Action item -> Output all the data exactly. Pictures do not belong in the copy.
· · · ·
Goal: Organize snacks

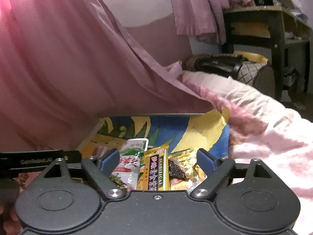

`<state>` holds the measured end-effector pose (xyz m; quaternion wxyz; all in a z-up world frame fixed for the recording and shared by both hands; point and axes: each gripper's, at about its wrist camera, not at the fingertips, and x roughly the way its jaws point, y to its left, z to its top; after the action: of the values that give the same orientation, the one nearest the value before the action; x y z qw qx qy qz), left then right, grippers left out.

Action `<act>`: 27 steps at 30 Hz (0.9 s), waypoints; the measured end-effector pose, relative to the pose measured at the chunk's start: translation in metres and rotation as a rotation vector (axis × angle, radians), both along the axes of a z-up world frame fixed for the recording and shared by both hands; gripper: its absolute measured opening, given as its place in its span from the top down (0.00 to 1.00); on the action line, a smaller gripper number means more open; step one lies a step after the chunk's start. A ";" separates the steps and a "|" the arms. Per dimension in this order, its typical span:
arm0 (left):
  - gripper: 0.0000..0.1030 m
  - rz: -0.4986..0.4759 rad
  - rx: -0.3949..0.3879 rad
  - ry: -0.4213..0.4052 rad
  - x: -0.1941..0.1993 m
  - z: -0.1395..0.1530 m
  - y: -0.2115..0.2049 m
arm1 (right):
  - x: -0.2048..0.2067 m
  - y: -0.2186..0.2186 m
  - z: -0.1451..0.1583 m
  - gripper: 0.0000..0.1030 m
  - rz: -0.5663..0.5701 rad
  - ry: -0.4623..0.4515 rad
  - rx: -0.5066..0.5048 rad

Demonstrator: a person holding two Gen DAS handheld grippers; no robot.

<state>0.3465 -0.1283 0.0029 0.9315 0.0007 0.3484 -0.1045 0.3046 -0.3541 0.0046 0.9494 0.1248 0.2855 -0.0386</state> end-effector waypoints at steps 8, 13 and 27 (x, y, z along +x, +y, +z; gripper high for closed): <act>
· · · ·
Written response ->
Goal: Organize snacks


`<state>` holds the measured end-effector pose (xyz m; quaternion wxyz; all in a z-up world frame fixed for the recording and shared by both hands; point and axes: each gripper's, at about its wrist camera, not at the fingertips, and x roughly the way its jaws point, y to its left, z to its top; after the action: of the values that give the same orientation, the one nearest the value before the action; x y z qw qx qy qz), left then right, grippers left out.

Action `<act>`: 27 steps at 30 Hz (0.9 s), waypoints; the measured end-effector pose, relative to the pose measured at the chunk's start: translation in metres and rotation as a rotation vector (axis × angle, radians), both along the axes of a z-up world frame fixed for the recording and shared by both hands; gripper: its absolute measured opening, given as its place in its span from the top down (0.00 to 1.00); on the action line, a smaller gripper number means more open; step one lies a step after the chunk's start. A ";" separates the steps and a "|" the arms. Per dimension in this order, its typical span:
arm0 (left):
  - gripper: 0.0000..0.1030 m
  - rz: -0.4986..0.4759 rad
  - rx: -0.3949..0.3879 rad
  - ry: -0.4213..0.4052 rad
  - x: -0.1941..0.1993 m
  - z: -0.1395..0.1530 m
  - y: -0.2115..0.2049 m
arm1 (right):
  - x: -0.2048..0.2067 m
  - y: -0.2186..0.2186 m
  - z: -0.1451..0.1583 m
  - gripper: 0.0000..0.1030 m
  - rz: -0.5663..0.5701 rad
  - ry: -0.4623..0.4515 rad
  - rx: -0.5066..0.5048 rad

Demonstrator: a person holding two Gen DAS handheld grippers; no robot.

<state>0.3465 -0.1283 0.0029 0.9315 0.0007 0.3484 -0.1045 0.3046 -0.3541 0.0046 0.9494 0.1248 0.2855 -0.0386</state> end-effector waypoints at steps 8, 13 and 27 (x, y, z along +x, +y, +z; gripper high for closed): <act>

The answer requires nothing further.